* **Requirement**
Somewhere below are a line with "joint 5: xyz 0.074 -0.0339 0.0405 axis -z" and a later line with "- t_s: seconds". Output exactly those lines and all lines between them.
===== Raw data
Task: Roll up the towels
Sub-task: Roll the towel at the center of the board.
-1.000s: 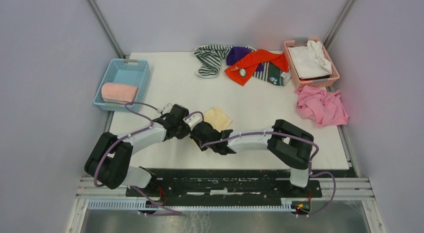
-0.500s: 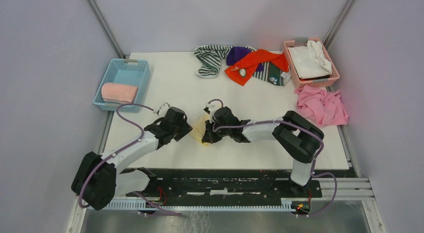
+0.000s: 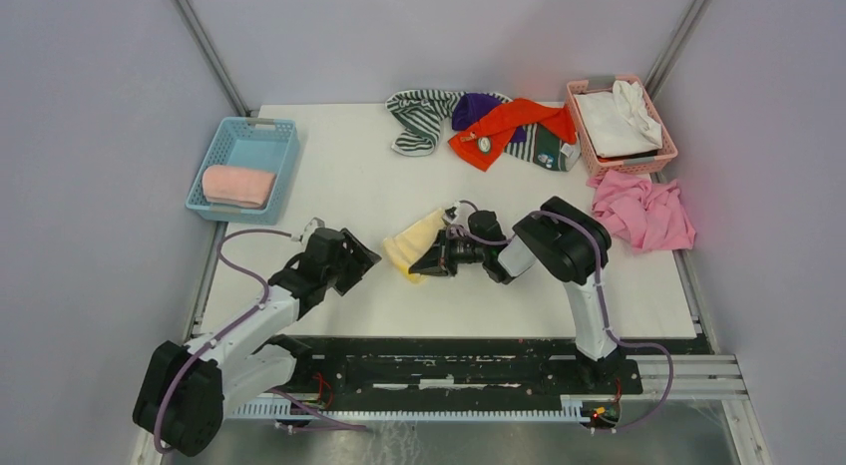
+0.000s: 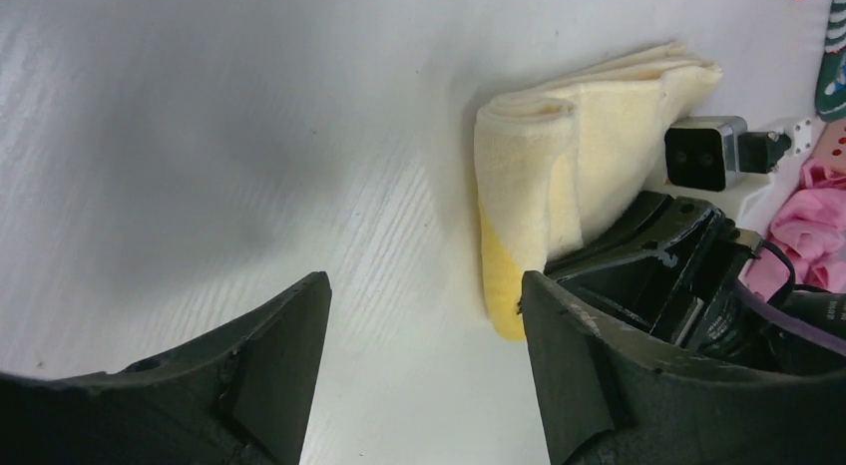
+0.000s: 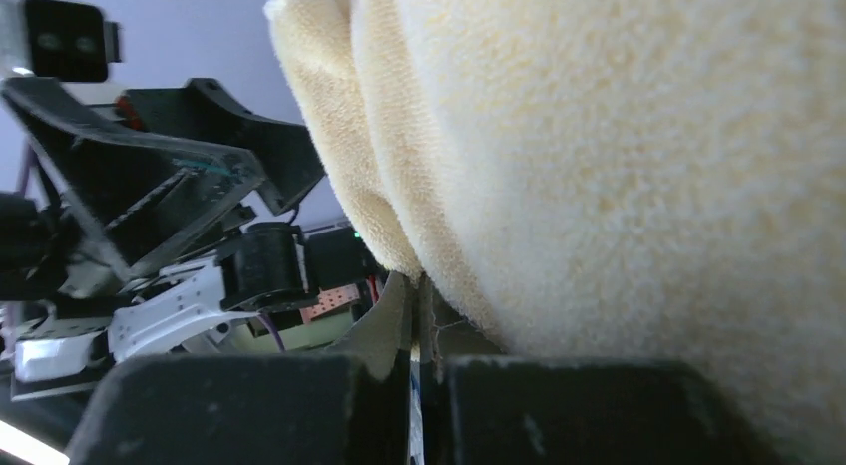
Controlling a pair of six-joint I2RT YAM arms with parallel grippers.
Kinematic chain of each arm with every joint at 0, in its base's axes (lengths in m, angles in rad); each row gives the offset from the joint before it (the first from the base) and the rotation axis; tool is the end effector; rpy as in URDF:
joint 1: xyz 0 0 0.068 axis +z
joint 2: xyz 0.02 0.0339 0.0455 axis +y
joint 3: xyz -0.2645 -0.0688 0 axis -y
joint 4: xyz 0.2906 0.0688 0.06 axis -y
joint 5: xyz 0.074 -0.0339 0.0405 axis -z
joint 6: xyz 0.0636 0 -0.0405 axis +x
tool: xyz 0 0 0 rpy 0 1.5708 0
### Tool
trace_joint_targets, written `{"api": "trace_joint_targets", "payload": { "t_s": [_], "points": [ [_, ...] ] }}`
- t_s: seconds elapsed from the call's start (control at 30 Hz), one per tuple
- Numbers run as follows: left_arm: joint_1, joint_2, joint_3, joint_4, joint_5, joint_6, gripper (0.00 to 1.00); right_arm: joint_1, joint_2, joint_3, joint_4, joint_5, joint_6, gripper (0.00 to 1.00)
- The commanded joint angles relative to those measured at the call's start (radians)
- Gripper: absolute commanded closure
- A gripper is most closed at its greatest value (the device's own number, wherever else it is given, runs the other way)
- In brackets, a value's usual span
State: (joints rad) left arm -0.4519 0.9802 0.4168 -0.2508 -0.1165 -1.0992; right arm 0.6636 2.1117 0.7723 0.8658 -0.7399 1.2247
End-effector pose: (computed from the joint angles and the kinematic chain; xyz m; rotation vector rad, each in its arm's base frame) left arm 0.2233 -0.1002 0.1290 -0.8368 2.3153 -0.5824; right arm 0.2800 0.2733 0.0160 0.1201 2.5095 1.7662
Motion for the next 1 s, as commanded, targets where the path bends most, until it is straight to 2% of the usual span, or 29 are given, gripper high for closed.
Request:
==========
* **Reply to the task**
joint 5: xyz 0.074 -0.0339 0.0405 axis -z
joint 6: xyz 0.0636 0 -0.0405 axis +x
tool: xyz 0 0 0 rpy 0 1.5708 0
### Tool
trace_joint_targets, written `{"api": "trace_joint_targets", "payload": { "t_s": [_], "points": [ [_, ...] ] }}`
- t_s: seconds elapsed from the call's start (control at 30 Hz), one per tuple

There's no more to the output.